══ Data below

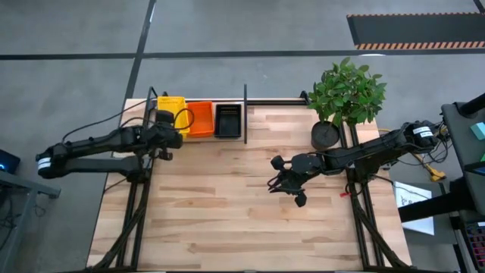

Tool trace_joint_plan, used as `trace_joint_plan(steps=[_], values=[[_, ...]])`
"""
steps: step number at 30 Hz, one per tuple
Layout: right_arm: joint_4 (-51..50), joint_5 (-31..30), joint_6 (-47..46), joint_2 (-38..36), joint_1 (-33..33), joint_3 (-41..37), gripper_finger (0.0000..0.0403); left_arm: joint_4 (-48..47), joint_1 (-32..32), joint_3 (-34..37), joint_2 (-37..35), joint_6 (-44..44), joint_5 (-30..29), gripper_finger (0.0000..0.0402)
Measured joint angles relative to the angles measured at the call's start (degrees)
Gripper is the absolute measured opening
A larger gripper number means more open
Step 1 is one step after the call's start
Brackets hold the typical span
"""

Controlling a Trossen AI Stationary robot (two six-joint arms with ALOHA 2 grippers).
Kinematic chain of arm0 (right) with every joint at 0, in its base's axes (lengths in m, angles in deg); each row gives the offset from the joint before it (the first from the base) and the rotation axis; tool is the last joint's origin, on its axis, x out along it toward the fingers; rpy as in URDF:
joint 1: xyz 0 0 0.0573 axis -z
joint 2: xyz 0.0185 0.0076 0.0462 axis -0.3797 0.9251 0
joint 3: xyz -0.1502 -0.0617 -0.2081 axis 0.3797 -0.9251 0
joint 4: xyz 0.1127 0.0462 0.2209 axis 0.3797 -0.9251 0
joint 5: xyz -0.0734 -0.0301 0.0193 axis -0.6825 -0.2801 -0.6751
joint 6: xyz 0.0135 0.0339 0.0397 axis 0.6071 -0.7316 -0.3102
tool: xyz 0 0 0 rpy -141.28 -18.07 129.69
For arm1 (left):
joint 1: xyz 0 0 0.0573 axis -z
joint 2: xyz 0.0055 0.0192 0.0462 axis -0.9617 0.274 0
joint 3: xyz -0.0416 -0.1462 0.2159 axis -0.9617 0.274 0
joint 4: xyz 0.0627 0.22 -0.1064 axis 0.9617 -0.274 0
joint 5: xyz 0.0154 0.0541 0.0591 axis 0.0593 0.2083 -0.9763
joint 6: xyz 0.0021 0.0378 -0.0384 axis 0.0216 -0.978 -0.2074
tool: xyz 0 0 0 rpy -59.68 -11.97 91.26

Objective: Stack baskets on shelf by color
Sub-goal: Stack the yellow bin on the yellow bin on the shelf

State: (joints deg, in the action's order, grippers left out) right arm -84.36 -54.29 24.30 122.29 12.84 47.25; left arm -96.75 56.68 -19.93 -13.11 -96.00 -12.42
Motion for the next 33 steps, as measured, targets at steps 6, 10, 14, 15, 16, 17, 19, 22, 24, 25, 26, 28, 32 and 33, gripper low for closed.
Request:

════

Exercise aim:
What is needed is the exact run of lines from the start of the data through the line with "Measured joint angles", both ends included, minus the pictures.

Answer for this exercise:
Tool trace_joint_plan, used as `trace_joint_plan(steps=[_], values=[[_, ...]])`
"""
steps: step number at 30 Hz, one per tuple
Layout: right_arm: joint_4 (-51..50), joint_5 (-31..30), joint_6 (-47..46), joint_2 (-38..36), joint_1 (-33..33), joint_3 (-41..37), gripper_finger (0.0000..0.0403); left_arm: joint_4 (-48..47), joint_1 (-32..32), joint_3 (-34..37), joint_2 (-37..35), joint_6 (-44..44), joint_5 (-30..29), gripper_finger (0.0000..0.0402)
Measured joint angles relative to the angles measured at the call's start (degrees)

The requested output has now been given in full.